Your answer should hold each line of the material that contains the word "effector".

● ● ●

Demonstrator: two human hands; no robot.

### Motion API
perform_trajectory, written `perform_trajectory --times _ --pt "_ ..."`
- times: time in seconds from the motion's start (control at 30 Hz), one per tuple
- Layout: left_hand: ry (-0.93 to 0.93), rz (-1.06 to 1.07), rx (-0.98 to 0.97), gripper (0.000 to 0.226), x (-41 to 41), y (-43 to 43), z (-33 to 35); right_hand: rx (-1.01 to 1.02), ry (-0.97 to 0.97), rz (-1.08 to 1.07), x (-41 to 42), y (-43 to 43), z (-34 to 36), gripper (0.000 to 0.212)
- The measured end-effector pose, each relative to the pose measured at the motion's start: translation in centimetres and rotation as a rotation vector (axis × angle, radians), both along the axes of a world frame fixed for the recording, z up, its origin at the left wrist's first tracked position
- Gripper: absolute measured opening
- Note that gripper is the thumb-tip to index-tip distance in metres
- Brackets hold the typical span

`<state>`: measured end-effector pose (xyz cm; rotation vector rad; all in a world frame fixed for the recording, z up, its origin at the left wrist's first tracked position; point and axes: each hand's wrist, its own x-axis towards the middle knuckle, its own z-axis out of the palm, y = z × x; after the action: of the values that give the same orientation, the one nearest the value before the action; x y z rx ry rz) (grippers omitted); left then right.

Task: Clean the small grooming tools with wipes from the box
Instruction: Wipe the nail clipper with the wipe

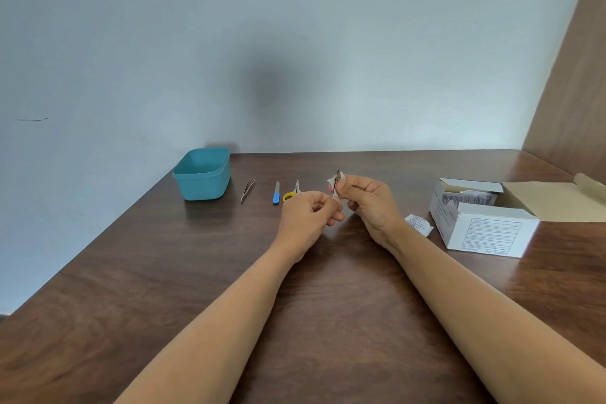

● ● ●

**EXERCISE RESULT**
- The measured end-effector pose, each relative to the pose measured at the motion's start: translation in centimetres and rotation as a rotation vector (axis × angle, radians), both along the axes of a world frame fixed for the recording, z up, its origin at the left wrist's first tracked position
`<state>`: measured end-effector pose (xyz cm; rotation vector rad; all in a world frame fixed for the recording, z up, its origin at the left wrist's first tracked position; point and axes: each hand's wrist, its own x-axis towards the middle knuckle, its own z-axis out of the palm, y = z × x; after the action: of the values that give the same orientation, the one nearest the value before the action; x y z rx ry rz) (grippers omitted); left then right.

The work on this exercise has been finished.